Highlights from the Journal include:

Articles on making medicines from the plants indigenous to the southern states. The Union embargo hindered medicine from reaching the South and Dr. Moore sought alternatives. The July 1864 issue included the "Standard Supply Table of the Indigenous Remedies for Field Service and Sick in General Hospital." This list contained the official names, common names, medicinal properties, dosages, and uses for 64 indigenous plants, listed as substitutes for established but unavailable drugs.

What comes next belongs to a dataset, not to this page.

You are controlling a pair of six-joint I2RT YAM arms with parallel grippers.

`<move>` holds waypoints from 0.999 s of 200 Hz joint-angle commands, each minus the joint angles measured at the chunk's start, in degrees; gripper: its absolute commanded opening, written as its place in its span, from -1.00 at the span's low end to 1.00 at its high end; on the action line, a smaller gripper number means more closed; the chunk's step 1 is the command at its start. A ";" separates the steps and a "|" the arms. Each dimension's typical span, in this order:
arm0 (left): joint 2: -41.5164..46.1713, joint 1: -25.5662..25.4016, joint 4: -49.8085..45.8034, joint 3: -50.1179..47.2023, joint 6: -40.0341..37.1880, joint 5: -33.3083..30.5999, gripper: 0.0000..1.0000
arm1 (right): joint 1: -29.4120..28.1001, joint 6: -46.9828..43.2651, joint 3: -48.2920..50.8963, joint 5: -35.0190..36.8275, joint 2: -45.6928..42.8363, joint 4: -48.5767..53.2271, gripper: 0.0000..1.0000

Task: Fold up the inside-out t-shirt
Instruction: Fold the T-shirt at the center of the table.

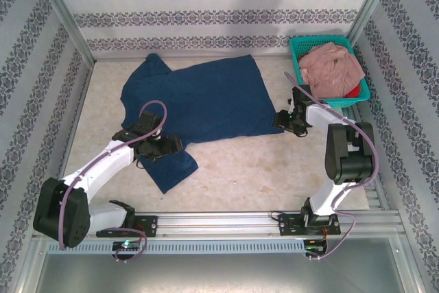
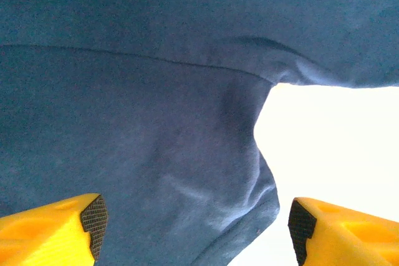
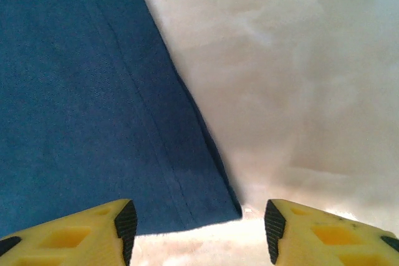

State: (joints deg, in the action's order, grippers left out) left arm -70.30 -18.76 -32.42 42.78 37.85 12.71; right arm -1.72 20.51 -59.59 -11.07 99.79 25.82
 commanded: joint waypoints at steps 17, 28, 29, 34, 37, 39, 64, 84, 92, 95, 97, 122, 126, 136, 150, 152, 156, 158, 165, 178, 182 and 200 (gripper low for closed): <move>3.51 -1.44 -7.79 0.40 1.55 -3.87 0.56 | -0.36 2.07 0.32 -1.27 1.43 -1.92 0.05; 4.04 -1.69 -9.13 0.03 1.91 -4.27 0.57 | -0.80 2.09 -0.86 -1.50 3.05 -1.76 0.01; 4.04 -1.75 -9.32 -0.02 1.98 -4.36 0.56 | -0.86 2.08 -0.91 -1.54 3.22 -1.75 0.01; 4.34 -1.95 -9.83 -0.18 2.01 -4.67 0.56 | -1.07 2.16 -1.17 -1.63 3.86 -1.86 0.00; 4.52 -2.13 -10.13 -0.32 2.04 -4.83 0.56 | -1.21 2.32 -1.37 -1.67 4.18 -1.98 -0.01; 4.70 -2.19 -10.36 -0.40 2.05 -4.98 0.56 | -1.26 2.40 -1.44 -1.67 4.36 -2.06 -0.02; 7.04 -3.23 -12.86 -1.42 3.70 -6.15 0.55 | -2.02 2.72 -2.15 -0.99 5.40 -1.76 -0.16; 8.79 -4.36 -14.15 -1.66 5.17 -6.53 0.53 | -2.28 2.42 -1.93 -0.37 4.84 -1.48 -0.34; 9.10 -4.90 -15.01 -1.59 5.62 -6.81 0.52 | -2.33 2.43 -1.63 0.11 4.38 -1.76 -0.49; 9.16 -5.14 -15.25 -1.61 5.84 -6.88 0.51 | -2.32 2.42 -1.46 0.31 4.18 -1.88 -0.55; 9.16 -5.36 -15.55 -1.66 5.95 -6.86 0.50 | -2.32 2.36 -1.37 0.45 3.99 -1.91 -0.58; 9.80 -7.52 -18.06 -2.90 7.92 -6.56 0.38 | -2.24 2.17 -0.62 1.27 1.47 -2.09 -0.92; 9.93 -7.87 -18.53 -3.11 8.30 -6.56 0.36 | -2.28 2.04 -0.41 1.42 0.98 -2.07 -0.95; 10.42 -8.69 -19.41 -4.15 9.42 -6.35 0.33 | -2.37 1.82 -0.19 1.75 -0.19 -2.11 -1.00; 10.90 -9.70 -20.04 -6.08 11.17 -5.50 0.32 | -2.57 1.51 0.14 2.31 -1.20 -1.89 -1.00; 10.91 -9.91 -20.04 -6.32 11.41 -5.26 0.32 | -2.59 1.45 0.17 2.36 -1.31 -1.85 -1.00; 10.97 -10.18 -20.07 -6.96 11.84 -4.71 0.33 | -2.65 1.38 0.29 2.51 -1.47 -1.79 -1.00; 10.95 -10.33 -20.12 -7.24 11.99 -4.49 0.32 | -2.67 1.33 0.32 2.58 -1.58 -1.78 -1.00; 10.98 -11.07 -20.25 -7.83 12.74 -4.19 0.33 | -2.74 1.15 0.43 2.72 -1.82 -1.64 -1.00; 11.14 -12.33 -19.67 -8.62 12.88 -3.93 0.35 | -2.92 0.79 0.47 3.10 -2.12 -1.48 -1.00; 10.95 -12.36 -18.88 -8.88 12.56 -3.26 0.36 | -2.98 0.58 0.47 3.22 -2.14 -1.48 -1.00; 7.96 -12.38 -15.38 -9.42 11.20 -0.89 0.37 | -3.12 -0.06 0.51 3.64 -2.05 -1.33 -1.00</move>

Papers written by William T. Wragg of Charleston, South Carolina on the yellow fever epidemic of Wilmington in 1862. After the war, his work was published in the New York Medical Journal.

A report by Jackson Chambliss on the "Case of Traumatic Femoral Aneurism Treated by Digital Compression, Ligation afterwards of the External Iliac Artery," is a detailed account documenting an unsuccessful case with autopsy findings and a thorough clinicopathologic analysis. 

The Journal included a regular section called, "The Chronicle of Medical Science." The purpose of this feature was to import information about medical developments from foreign countries to Southern physicians. The war and its blockade of the South prevented doctors from receiving medical journals from outside the Confederacy.

Thomas K. Chambers' article, "Treatment of Pneumonia and Pleurisy," summarizes the treatment of those two conditions. The article covers physical diagnosis, natural history, morbid anatomy, pathogenesis, and drug therapy. 



Additional material:

In additions to the pages of the Confederate States Medical & Surgical Journal described above this collection also includes:

A Manual of Military Surgery Prepared for the Use of the C. S. A. Army (1863). An illustrated 359 page manual created by the Confederate Surgeon-General office.  Dr. Samuel Preston Moore directed the collection and publishing of this set of papers, in the form of a concise handbook for the use of medical officers in the field.

Circular: Maintenance and Use of Records of Gunshot and Other Wounds (1862) - Issued by the Confederate Surgeon General, Moore emphasizes the importance of recording information about wounds received in combat.

Standard supply table of the indigenous remedies for field service and the sick in general hospitals (1863)

Report of the apportionment of the general hospitals in and around Richmond February 13, 1864.